▶ _WHAT THE TASK REQUIRES_
Quote the listing below in its entirety, omitting every image.

Start of INFORMATION SHOWN

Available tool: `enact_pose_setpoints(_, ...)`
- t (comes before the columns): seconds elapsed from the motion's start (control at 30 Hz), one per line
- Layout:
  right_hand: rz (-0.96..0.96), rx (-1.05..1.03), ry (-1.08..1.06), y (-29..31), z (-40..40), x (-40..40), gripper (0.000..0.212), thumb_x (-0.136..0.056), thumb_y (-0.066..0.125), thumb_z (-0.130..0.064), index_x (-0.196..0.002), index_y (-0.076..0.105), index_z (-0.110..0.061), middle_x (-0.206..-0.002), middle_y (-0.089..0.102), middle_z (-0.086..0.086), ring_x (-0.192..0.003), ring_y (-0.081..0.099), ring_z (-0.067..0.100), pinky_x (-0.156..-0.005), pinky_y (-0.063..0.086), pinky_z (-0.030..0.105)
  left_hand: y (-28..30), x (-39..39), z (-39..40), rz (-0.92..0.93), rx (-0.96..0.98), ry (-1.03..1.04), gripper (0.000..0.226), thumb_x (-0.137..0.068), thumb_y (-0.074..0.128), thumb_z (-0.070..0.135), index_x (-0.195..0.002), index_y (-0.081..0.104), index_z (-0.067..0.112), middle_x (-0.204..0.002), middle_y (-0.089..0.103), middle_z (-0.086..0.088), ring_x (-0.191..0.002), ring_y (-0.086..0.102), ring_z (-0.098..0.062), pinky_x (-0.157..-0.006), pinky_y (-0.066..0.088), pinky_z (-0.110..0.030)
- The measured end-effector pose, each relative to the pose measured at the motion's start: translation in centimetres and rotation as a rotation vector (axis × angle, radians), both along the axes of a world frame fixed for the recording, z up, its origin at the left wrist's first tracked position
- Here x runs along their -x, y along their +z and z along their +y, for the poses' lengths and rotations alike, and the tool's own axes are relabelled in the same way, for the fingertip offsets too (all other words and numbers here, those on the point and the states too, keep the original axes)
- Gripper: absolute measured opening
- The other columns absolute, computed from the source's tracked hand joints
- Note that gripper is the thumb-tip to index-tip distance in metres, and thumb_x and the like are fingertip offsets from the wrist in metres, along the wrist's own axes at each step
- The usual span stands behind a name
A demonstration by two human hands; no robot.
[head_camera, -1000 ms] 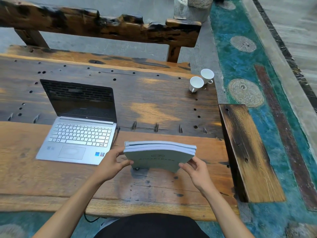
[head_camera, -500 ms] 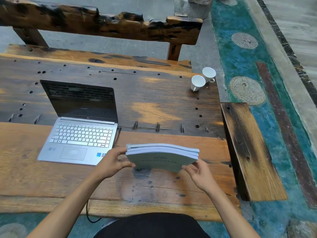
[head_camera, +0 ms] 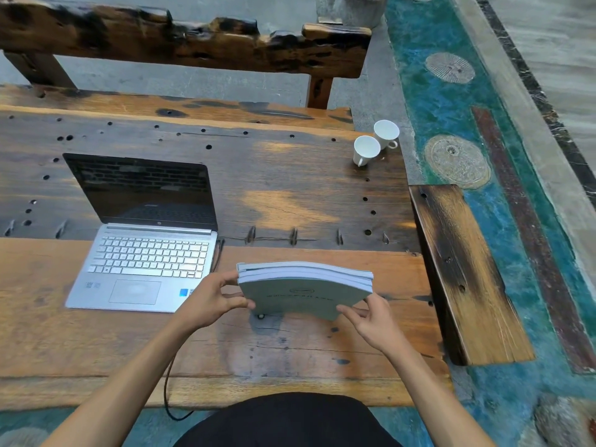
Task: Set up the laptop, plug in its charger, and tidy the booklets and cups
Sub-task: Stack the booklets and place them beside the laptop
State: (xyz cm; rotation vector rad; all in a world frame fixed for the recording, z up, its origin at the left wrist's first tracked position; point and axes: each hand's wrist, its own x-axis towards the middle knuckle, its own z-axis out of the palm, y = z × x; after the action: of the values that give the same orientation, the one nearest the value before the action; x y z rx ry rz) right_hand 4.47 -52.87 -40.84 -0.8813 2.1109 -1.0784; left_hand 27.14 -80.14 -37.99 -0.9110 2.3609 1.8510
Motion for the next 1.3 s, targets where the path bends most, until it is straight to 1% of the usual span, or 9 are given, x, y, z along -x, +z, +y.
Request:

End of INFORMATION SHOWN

▶ _SOLVED PROBLEM_
Available tool: `enact_pose_setpoints(_, ...)`
- t (comes before the columns): seconds elapsed from the motion's start (control at 30 Hz), one per line
- Layout:
  right_hand: rz (-0.96..0.96), rx (-1.05..1.03), ry (-1.08..1.06), y (-29..31), z (-40..40), x (-40..40), gripper (0.000..0.212), thumb_x (-0.136..0.056), thumb_y (-0.066..0.125), thumb_z (-0.130..0.064), index_x (-0.196..0.002), index_y (-0.076..0.105), index_z (-0.110..0.061), middle_x (-0.206..-0.002), middle_y (-0.089..0.102), middle_z (-0.086..0.086), ring_x (-0.192..0.003), ring_y (-0.081..0.099), ring_z (-0.067..0.100), pinky_x (-0.156..-0.005), pinky_y (-0.063..0.086), pinky_z (-0.030..0.105)
  left_hand: y (-28..30), x (-39..39), z (-39..40), rz (-0.92..0.93), rx (-0.96..0.98), ry (-1.03..1.04), gripper (0.000..0.226), thumb_x (-0.137..0.068), thumb_y (-0.074..0.128), thumb_z (-0.070..0.135), index_x (-0.195..0.002), index_y (-0.081..0.104), index_z (-0.067..0.112), middle_x (-0.204..0.002), middle_y (-0.089..0.103), middle_z (-0.086..0.088), ring_x (-0.191..0.002), ring_y (-0.086..0.102), ring_z (-0.098..0.062), pinky_x (-0.157..-0.006), pinky_y (-0.066..0.088), pinky_z (-0.110..0.030)
- The measured end-effector pose, each relative to the pose measured at the motion's start: translation in centimetres and rotation as a rotation vector (axis × angle, radians), both along the axes of a world frame fixed for the recording, z up, its origin at the left wrist's first tracked position
- Here x runs along their -x, y along their +z and z along their +y, for the poses' lengths and rotations alike, and the tool's own axes are relabelled in the same way, for the fingertip offsets too (all other words and numbers here, those on the point and the states too, keep the original axes)
- Gripper: absolute measured opening
- The other columns absolute, computed from the source's tracked hand joints
- Note that gripper is the thumb-tip to index-tip distance in metres, and thumb_x and the like are fingertip offsets from the wrist in metres, along the wrist's own axes at each step
- The usual span stands behind a name
A demonstration by two human hands; no robot.
[head_camera, -1000 ms] 
[head_camera, -500 ms] 
[head_camera, +0 ms] 
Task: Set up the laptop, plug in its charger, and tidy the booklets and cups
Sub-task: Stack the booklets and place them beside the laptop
State: (xyz cm; rotation vector rad; all in a world frame fixed for the recording, z up, its origin at the left wrist's first tracked position; point and axes: each hand's wrist, its own x-axis towards the middle knuckle, its own z-axis out of the palm, y = z × x; after the action: of the values that give the same orientation, the one nearest the value before the action; x y z rx ry rz) right_hand 4.47 -52.87 -40.84 -0.8813 2.1109 -1.0784; left_hand 27.14 -80.14 -37.99 -0.9110 2.3609 1.8510
Motion for the next 1.3 s, targets where the path bends most, until it is straight to 1% of the usual span, or 9 are given, x, y, z along -x, +z, +y.
Request:

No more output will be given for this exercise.